YOUR TASK » Copy every line below that has the word "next" in it.

===

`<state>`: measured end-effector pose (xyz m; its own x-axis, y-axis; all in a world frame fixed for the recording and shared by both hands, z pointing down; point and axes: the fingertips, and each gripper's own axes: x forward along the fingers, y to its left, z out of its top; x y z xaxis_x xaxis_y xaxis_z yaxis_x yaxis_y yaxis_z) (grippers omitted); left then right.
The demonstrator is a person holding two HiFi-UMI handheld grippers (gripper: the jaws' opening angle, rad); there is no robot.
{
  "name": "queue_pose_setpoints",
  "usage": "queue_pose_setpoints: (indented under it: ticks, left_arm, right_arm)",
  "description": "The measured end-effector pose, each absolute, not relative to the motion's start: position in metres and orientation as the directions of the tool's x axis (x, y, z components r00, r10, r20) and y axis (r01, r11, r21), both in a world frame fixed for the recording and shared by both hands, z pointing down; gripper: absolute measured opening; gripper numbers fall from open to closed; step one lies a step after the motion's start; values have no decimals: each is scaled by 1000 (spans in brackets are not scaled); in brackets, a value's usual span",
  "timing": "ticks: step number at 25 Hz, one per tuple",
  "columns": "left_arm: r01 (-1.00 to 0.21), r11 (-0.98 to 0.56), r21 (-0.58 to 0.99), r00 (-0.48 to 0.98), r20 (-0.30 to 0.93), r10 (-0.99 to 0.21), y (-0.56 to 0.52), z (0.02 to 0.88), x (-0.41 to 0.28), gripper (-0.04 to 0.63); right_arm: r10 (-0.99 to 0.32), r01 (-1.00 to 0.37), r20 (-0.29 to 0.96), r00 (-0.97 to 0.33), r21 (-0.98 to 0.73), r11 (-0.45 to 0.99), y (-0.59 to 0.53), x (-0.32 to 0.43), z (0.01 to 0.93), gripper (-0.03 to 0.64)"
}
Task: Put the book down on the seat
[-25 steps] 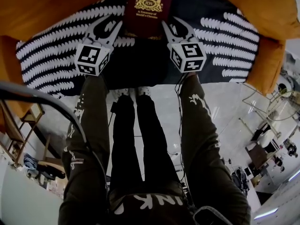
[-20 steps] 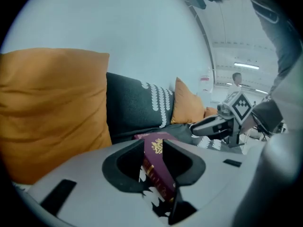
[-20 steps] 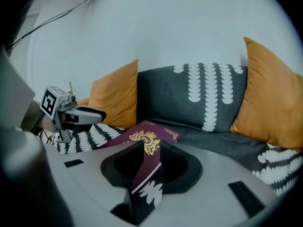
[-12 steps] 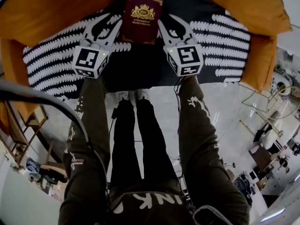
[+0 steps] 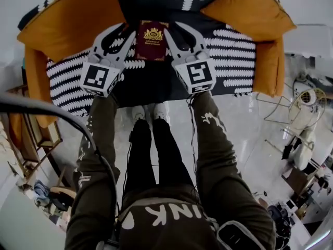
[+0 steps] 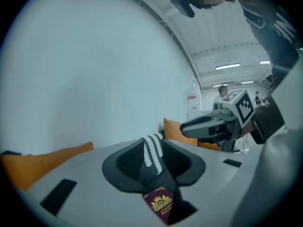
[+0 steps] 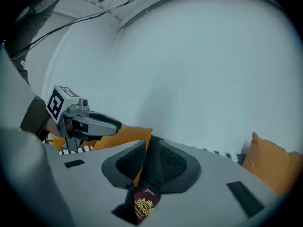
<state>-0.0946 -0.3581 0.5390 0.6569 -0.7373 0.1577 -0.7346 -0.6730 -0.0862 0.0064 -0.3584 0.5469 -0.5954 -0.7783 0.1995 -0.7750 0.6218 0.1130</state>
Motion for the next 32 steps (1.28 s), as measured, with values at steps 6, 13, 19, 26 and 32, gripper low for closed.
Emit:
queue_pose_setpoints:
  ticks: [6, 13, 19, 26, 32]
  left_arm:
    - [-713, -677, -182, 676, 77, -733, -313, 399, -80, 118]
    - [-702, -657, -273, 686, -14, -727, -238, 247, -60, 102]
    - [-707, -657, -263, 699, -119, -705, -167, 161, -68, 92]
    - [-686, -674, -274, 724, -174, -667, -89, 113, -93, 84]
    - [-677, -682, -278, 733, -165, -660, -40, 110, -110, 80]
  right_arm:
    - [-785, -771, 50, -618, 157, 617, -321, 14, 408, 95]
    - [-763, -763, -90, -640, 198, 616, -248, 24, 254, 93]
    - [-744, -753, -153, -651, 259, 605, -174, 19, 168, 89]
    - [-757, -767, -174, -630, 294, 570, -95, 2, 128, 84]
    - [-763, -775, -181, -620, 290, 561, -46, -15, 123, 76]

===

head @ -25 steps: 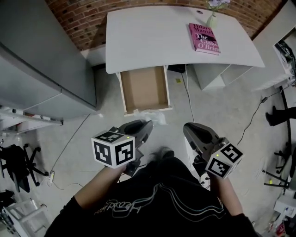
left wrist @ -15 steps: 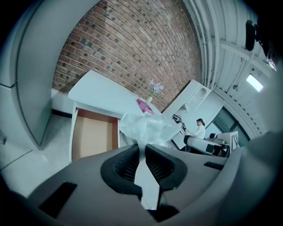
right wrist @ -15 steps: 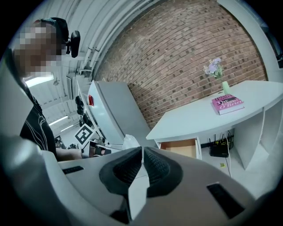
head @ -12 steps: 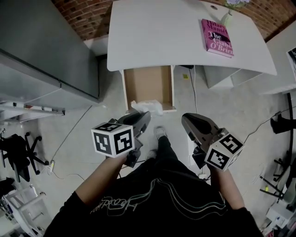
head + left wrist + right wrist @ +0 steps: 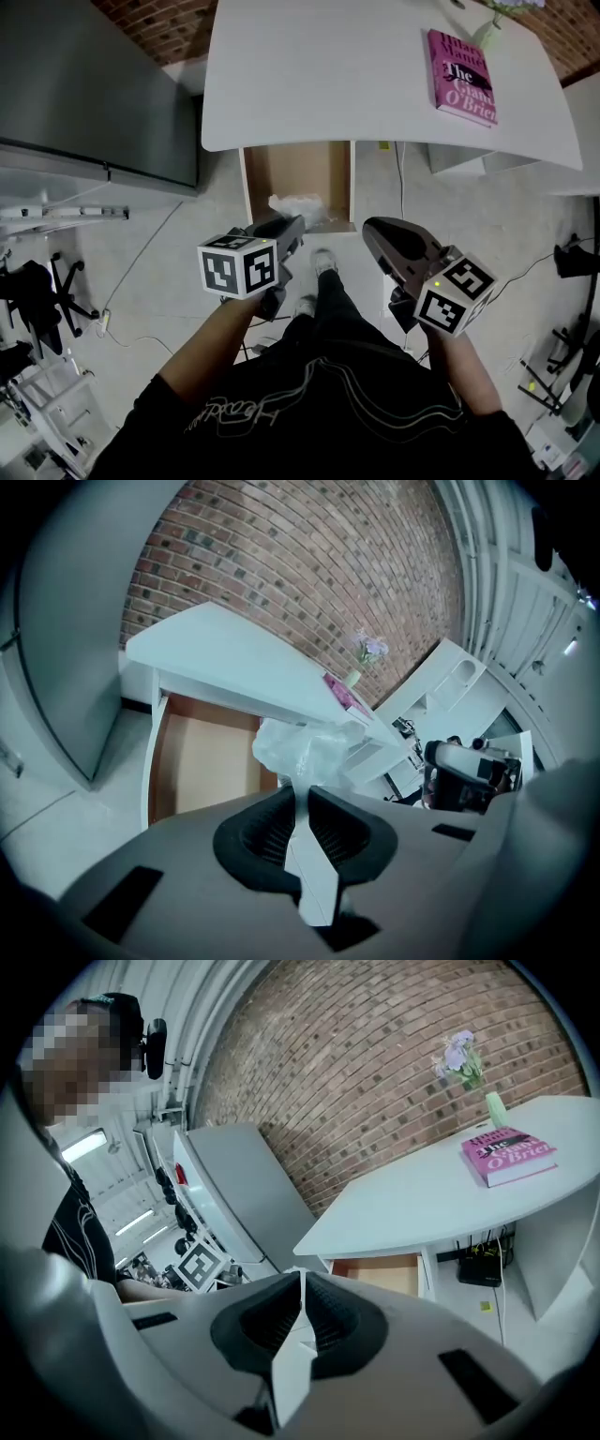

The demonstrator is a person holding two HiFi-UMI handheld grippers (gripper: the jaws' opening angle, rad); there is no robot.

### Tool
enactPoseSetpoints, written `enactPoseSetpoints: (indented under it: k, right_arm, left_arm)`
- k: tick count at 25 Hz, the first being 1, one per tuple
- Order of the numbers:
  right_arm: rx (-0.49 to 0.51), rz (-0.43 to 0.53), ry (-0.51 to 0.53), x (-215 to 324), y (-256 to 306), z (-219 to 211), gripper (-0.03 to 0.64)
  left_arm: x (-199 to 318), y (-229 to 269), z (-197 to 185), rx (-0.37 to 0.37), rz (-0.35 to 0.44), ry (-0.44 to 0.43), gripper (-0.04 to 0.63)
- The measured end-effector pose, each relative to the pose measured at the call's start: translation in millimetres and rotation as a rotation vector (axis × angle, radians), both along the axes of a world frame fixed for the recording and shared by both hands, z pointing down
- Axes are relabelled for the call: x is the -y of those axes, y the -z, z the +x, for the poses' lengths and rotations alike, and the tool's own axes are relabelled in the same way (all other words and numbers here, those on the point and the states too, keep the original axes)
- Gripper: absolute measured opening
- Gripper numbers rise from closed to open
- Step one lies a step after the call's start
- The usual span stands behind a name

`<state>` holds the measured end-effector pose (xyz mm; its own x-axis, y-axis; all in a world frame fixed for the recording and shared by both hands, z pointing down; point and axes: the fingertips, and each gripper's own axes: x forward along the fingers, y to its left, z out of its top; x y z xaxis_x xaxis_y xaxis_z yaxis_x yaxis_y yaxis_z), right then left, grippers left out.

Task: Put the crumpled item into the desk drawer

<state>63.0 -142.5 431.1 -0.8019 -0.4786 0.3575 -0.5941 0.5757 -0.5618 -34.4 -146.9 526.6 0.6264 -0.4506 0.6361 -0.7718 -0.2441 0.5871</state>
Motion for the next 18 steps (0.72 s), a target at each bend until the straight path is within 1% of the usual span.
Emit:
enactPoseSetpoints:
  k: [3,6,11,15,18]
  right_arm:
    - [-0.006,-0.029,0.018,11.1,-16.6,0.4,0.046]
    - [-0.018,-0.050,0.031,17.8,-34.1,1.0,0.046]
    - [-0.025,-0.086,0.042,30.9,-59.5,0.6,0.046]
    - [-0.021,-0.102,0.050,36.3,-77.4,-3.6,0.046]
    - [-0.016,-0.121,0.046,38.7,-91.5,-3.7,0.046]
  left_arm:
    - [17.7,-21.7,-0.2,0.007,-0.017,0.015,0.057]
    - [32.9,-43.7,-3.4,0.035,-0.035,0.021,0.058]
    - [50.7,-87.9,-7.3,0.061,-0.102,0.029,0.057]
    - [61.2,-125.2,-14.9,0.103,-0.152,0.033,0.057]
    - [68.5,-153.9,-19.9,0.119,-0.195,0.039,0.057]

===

EXPECTED ANSWER »
Motion for the next 32 steps (1.28 s), as measured, with values at steps 6, 13, 19, 26 and 32, gripper low for closed.
Motion for the next 18 steps (0.72 s), a target at each bend until the straight path is within 1% of the usual span.

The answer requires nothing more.